• [DIRECTIONS FOR THIS TASK]:
Collect every line below that contains the word "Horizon".

(Entries taken from a collection)
####################

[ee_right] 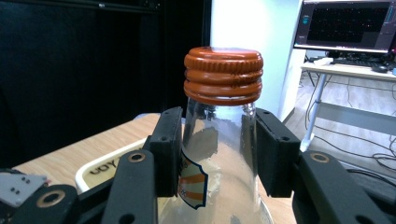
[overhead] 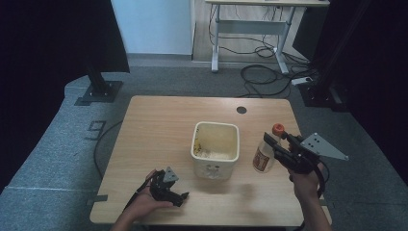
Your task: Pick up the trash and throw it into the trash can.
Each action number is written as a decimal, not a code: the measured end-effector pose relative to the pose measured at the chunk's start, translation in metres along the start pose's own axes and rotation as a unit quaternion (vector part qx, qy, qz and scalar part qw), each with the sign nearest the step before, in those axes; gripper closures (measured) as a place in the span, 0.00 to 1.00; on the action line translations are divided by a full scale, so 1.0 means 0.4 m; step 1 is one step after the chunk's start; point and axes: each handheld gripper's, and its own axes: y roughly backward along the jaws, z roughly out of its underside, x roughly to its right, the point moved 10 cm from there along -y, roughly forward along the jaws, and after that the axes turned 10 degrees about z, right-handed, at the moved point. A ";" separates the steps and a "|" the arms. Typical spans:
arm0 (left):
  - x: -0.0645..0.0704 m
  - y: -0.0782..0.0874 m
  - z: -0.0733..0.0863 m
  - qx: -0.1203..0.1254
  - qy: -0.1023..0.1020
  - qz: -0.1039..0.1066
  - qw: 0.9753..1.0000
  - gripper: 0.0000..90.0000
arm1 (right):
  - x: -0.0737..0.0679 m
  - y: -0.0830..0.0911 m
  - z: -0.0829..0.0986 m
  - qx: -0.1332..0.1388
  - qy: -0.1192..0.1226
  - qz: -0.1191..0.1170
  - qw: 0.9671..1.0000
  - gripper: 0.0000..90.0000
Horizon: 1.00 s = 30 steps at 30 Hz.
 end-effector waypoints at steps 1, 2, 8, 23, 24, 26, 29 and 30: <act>0.000 0.000 0.000 0.000 0.000 0.000 1.000 0.00 | -0.002 -0.001 -0.005 0.001 -0.001 0.000 1.000 0.63; 0.000 0.000 0.000 0.000 0.000 0.000 1.000 0.00 | -0.004 -0.002 -0.011 0.002 -0.002 0.001 1.000 0.63; 0.000 0.000 0.000 0.000 0.000 0.000 1.000 0.00 | -0.023 -0.011 -0.043 0.007 0.002 0.002 1.000 0.63; 0.000 0.000 0.000 0.000 0.000 0.001 1.000 0.00 | -0.075 -0.040 -0.076 0.017 -0.005 -0.009 1.000 0.63; 0.000 0.000 0.000 0.000 0.001 0.001 1.000 0.00 | -0.078 -0.044 -0.076 0.016 -0.006 -0.009 1.000 0.63; 0.000 0.000 0.000 0.000 0.000 0.001 1.000 0.00 | -0.083 -0.051 -0.076 0.015 -0.006 -0.009 1.000 0.63; 0.000 0.000 0.000 0.000 0.000 0.000 1.000 0.00 | -0.090 -0.061 -0.078 0.013 -0.010 -0.010 1.000 0.63; 0.000 0.000 0.000 0.000 0.000 0.000 1.000 0.00 | -0.093 -0.063 -0.079 0.013 -0.011 -0.010 1.000 0.63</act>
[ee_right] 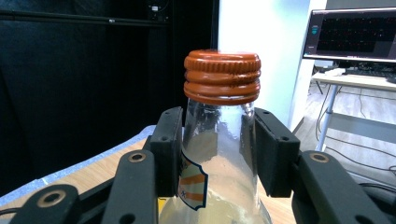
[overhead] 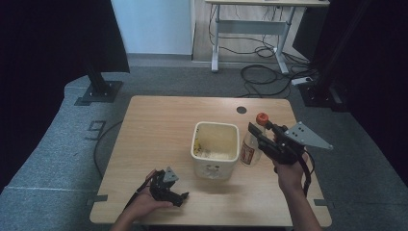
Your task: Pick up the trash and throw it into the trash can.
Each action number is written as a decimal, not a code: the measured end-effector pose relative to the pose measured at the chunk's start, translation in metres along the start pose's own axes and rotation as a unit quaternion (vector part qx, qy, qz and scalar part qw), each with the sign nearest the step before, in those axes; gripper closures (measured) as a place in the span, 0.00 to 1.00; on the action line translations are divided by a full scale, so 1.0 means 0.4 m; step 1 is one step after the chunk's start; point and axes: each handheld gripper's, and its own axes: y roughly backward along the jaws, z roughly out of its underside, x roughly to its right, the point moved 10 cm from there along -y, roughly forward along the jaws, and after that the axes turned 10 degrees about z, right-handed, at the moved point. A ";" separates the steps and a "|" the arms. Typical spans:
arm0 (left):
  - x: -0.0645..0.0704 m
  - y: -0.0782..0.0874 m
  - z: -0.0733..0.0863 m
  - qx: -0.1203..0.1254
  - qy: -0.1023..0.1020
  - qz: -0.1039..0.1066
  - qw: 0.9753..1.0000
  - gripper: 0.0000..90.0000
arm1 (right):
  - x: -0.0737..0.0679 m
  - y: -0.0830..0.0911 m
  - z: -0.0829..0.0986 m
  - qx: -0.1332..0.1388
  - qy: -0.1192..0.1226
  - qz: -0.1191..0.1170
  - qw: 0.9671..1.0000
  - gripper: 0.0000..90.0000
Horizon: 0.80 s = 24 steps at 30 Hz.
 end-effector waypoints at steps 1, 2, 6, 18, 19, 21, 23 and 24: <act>0.000 0.000 0.000 0.000 0.000 0.000 1.000 0.00 | -0.002 -0.002 -0.002 0.000 -0.001 -0.001 1.000 0.63; 0.000 0.000 0.000 0.000 0.000 0.000 1.000 0.00 | -0.004 -0.003 -0.004 0.001 -0.001 0.000 1.000 0.63; 0.000 0.000 0.001 -0.001 -0.001 0.000 1.000 0.00 | -0.011 -0.007 -0.016 0.006 0.001 0.004 1.000 0.63; -0.001 0.000 0.001 -0.001 -0.001 0.000 1.000 0.00 | -0.040 -0.040 -0.033 0.001 0.007 -0.001 1.000 0.63; -0.001 0.000 0.001 -0.002 -0.001 0.000 1.000 0.00 | -0.041 -0.043 -0.033 0.001 0.008 -0.001 1.000 0.63; -0.001 0.000 0.001 -0.002 -0.001 0.000 1.000 0.00 | -0.045 -0.049 -0.035 -0.001 0.009 -0.001 1.000 0.63; -0.001 0.000 0.001 -0.001 -0.002 0.000 1.000 0.00 | -0.047 -0.053 -0.036 -0.001 0.009 -0.001 1.000 0.63; -0.001 0.000 0.001 -0.002 -0.001 0.000 1.000 0.00 | -0.049 -0.055 -0.036 -0.001 0.007 -0.002 1.000 0.63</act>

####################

• [WRITTEN ANSWER]:
Horizon: 1.00 s = 30 steps at 30 Hz.
Horizon: 0.80 s = 24 steps at 30 Hz.

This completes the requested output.